■ **What you have to do**:
From the data below, return the exact lines starting at the line containing "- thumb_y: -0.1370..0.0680" and ending at the line containing "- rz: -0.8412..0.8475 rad", both included, and nothing else.

[Input for this task Boundary: Start]

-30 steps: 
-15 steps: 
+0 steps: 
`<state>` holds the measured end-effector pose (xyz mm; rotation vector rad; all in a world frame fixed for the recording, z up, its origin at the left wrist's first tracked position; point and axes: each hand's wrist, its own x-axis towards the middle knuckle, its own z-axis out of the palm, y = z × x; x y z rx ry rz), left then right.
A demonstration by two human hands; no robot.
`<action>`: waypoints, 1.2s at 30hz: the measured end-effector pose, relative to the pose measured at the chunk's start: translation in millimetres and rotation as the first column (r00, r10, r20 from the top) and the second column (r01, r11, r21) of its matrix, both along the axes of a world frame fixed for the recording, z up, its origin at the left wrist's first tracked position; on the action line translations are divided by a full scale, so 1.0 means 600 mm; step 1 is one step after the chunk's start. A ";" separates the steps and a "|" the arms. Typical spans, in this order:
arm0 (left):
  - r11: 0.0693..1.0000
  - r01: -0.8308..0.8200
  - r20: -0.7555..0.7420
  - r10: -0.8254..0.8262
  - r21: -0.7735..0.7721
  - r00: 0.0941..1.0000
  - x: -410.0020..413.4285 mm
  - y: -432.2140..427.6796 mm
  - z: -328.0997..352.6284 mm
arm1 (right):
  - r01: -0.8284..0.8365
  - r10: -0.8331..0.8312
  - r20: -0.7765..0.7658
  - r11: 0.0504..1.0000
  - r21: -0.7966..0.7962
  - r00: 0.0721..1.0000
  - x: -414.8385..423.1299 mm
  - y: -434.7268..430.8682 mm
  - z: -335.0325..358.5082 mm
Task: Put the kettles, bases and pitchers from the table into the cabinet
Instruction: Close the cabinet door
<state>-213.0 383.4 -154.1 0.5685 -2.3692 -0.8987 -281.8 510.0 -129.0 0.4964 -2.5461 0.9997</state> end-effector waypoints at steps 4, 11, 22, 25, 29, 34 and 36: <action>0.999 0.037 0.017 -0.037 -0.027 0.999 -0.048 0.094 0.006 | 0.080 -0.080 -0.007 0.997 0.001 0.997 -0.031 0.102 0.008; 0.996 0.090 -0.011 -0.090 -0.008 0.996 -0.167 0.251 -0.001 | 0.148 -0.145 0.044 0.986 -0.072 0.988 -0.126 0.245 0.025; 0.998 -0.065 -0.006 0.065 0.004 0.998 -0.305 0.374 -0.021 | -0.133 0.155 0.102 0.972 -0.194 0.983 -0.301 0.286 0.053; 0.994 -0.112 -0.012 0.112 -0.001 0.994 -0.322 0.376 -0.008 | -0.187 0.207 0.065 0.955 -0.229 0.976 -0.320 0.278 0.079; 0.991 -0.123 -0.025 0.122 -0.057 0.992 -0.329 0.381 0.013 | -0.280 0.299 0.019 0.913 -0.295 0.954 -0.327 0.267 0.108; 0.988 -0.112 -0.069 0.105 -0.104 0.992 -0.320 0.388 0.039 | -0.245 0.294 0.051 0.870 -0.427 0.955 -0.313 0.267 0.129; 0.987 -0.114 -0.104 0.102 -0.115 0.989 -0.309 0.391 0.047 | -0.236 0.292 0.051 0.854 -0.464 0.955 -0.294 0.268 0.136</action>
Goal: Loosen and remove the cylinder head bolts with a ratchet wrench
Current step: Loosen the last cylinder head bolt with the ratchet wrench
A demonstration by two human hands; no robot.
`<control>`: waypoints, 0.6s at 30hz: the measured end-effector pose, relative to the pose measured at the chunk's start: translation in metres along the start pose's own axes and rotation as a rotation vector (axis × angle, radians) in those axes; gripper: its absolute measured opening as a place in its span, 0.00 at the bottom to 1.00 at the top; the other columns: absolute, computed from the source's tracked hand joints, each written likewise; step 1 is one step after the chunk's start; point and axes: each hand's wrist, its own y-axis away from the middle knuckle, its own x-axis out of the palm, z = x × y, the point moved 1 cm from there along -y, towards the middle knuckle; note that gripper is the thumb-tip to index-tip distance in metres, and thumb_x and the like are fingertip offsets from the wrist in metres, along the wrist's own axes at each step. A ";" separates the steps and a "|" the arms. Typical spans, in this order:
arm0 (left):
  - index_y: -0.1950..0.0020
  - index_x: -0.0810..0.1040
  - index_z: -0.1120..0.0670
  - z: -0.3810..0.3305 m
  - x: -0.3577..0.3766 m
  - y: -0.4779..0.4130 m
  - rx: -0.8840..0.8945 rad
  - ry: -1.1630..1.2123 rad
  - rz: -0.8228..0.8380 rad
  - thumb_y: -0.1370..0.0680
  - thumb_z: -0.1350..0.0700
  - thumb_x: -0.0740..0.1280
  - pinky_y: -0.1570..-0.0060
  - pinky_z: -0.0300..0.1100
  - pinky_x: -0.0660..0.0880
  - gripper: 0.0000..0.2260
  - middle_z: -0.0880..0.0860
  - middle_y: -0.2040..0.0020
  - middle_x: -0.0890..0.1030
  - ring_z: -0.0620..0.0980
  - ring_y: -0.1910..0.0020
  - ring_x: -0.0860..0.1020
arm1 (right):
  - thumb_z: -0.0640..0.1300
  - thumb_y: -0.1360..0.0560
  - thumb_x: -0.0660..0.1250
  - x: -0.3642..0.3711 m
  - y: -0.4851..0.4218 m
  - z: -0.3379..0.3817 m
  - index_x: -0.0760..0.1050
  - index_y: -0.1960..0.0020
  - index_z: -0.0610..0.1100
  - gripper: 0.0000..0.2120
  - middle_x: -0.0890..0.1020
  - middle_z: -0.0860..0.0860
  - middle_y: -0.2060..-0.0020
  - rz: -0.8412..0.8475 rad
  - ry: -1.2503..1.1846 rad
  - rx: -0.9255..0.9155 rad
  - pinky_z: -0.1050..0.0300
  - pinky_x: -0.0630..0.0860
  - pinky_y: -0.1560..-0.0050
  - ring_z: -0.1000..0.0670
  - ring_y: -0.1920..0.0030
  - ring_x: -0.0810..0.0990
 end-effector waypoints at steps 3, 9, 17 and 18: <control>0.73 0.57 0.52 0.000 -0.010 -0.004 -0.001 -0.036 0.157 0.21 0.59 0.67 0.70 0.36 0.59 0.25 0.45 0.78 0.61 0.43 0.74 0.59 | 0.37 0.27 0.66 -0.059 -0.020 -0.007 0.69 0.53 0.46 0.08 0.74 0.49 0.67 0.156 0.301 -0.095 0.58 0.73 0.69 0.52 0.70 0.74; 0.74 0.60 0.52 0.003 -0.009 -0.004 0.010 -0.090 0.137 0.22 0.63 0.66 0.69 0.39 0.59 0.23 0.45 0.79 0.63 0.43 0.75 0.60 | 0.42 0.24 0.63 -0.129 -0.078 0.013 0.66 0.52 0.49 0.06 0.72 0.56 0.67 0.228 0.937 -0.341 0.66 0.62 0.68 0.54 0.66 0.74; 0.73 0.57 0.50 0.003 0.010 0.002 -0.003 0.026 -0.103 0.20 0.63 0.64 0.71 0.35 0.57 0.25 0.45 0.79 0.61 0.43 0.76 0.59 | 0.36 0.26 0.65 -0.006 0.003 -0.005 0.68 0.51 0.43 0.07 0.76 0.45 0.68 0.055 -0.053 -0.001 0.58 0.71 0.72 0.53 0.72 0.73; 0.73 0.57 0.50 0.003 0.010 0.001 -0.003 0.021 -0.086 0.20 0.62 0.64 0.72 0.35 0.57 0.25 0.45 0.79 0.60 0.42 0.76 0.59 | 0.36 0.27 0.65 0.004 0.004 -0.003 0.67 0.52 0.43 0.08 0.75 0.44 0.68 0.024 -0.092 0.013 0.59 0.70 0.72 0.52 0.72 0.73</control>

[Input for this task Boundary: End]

■ **Solution to the exercise**:
  - thumb_y: -0.1370..0.0680
  - thumb_z: -0.1350..0.0700
  - thumb_x: -0.0740..0.1280
  - pinky_y: -0.1570..-0.0060
  - pinky_z: -0.0300..0.1100
  - pinky_x: -0.0660..0.0880
  - gripper: 0.0000..0.2260
  - middle_z: -0.0880..0.0860
  - middle_y: -0.2040..0.0020
  - middle_x: -0.0890..0.1030
  - ring_z: -0.0620..0.0980
  - ring_y: -0.1910..0.0020
  - ring_x: -0.0860..0.1020
arm1 (right):
  - thumb_z: -0.0640..0.1300
  - thumb_y: -0.1360..0.0560
  - thumb_x: -0.0660..0.1250
  - x: -0.3642..0.3711 m
  - y: -0.4851..0.4218 m
  - z: -0.3379..0.3817 m
  - index_x: -0.0760..0.1050
  - index_y: -0.1960..0.0020
  - index_z: -0.0610..0.1100
  - gripper: 0.0000..0.2120
  - middle_x: -0.0890..0.1020
  - middle_z: -0.0860..0.0860
  - middle_y: -0.2060..-0.0020
  - rz: -0.8412..0.8475 rad

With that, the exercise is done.